↓↓↓

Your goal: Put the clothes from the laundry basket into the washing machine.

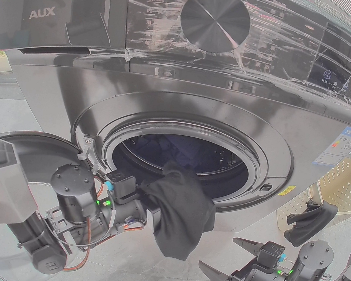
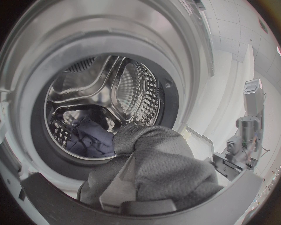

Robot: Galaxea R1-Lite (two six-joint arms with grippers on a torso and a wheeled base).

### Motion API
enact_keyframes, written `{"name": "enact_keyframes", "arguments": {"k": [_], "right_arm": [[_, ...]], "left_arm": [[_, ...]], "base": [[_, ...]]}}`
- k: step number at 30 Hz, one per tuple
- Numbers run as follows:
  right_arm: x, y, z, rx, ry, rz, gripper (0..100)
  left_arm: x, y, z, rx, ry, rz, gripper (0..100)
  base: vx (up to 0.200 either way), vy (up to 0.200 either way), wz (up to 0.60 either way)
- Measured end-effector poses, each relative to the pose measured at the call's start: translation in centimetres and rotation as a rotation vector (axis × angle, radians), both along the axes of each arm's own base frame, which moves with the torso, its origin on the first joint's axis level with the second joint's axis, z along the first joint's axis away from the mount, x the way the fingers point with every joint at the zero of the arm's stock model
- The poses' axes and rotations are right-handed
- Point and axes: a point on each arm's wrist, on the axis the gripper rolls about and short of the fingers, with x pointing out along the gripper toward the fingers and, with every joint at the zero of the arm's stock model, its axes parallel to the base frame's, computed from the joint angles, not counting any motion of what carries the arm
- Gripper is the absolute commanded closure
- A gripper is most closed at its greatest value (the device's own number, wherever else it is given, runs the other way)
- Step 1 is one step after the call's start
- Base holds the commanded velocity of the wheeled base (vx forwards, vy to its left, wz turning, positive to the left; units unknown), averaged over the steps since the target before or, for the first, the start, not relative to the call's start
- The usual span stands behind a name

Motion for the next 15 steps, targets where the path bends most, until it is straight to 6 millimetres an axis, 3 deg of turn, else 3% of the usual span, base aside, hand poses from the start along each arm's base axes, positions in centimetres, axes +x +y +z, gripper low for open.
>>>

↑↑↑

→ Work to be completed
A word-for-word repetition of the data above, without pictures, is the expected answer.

→ Result
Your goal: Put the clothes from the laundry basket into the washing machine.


Robot: Galaxea R1-Lite (two six-joint arms with grippers on a torso and a wheeled base).

### Motion API
enact_keyframes, written `{"name": "enact_keyframes", "arguments": {"k": [_], "right_arm": [[_, ...]], "left_arm": [[_, ...]], "base": [[_, ...]]}}`
- k: step number at 30 Hz, one per tuple
- Numbers run as follows:
  right_arm: x, y, z, rx, ry, rz, gripper (0..100)
  left_arm: x, y, z, rx, ry, rz, gripper (0..100)
  base: vx (up to 0.200 either way), vy (up to 0.200 either way), wz (up to 0.60 either way)
- Measured end-effector poses, each relative to the pose measured at the call's start: translation in centimetres and rotation as a rotation vector (axis × angle, radians), both along the axes of each arm's own base frame, which moves with the torso, its origin on the first joint's axis level with the second joint's axis, z along the first joint's axis away from the mount, x the way the fingers point with every joint at the zero of the arm's stock model
- The poses' axes and rotations are right-handed
- Point and axes: a point on each arm's wrist, on the axis the gripper rolls about and short of the fingers, with x pointing out along the gripper toward the fingers and, with every joint at the zero of the arm's stock model, its axes parallel to the base frame's, computed from the joint angles, not counting any motion of what carries the arm
- Gripper is the absolute commanded closure
- A gripper is most closed at its greatest value (the device's own number, wherever else it is given, runs the other way)
- Step 1 is one step after the call's start
- Base holds the commanded velocity of the wheeled base (vx forwards, vy to its left, wz turning, positive to the left; units unknown), averaged over the steps since the target before or, for the first, the start, not relative to the call's start
- The usual span stands behind a name

Motion for the next 15 steps, targets where the path bends most, until it is straight to 6 millimetres an axis, 3 deg of turn, else 3% of the usual span, base aside, hand poses from the start along each arm's base axes, positions in centimetres, axes +x +y +z, gripper low for open.
>>>

The exercise is done, with nothing left to add.